• _What you will do_
Please print, word for word, every line from the one that contains "Mark points on the white robot" through the last line of the records, and nothing else.
(Data for processing Opens)
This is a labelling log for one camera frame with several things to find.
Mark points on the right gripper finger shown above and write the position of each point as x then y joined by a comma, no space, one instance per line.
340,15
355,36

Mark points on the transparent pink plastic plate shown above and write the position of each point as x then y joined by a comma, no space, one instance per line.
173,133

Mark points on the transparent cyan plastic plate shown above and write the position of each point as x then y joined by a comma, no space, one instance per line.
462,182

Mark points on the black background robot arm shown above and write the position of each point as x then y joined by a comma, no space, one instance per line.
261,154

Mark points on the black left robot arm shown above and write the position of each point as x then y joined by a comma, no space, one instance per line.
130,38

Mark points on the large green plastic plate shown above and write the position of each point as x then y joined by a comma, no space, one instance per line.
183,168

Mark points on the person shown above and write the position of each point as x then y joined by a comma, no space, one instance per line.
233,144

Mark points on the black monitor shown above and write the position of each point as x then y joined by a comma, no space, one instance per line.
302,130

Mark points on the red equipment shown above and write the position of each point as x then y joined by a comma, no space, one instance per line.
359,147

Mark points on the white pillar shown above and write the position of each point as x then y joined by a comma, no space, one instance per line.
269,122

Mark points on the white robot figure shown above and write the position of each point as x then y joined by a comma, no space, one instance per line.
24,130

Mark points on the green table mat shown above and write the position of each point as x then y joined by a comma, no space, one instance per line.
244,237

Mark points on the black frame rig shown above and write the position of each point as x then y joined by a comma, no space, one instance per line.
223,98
(Data for processing Closes)
• _Output of the exercise_
Mark points on the white robot figure shown above and write the position of each point as x then y joined by a comma, no space, one instance per line.
24,130

Mark points on the green table mat shown above and write the position of each point as x then y joined by a comma, no space, one instance per line.
244,237

Mark points on the black frame rig shown above and write the position of each point as x then y joined by a comma, no space, one instance per line.
223,98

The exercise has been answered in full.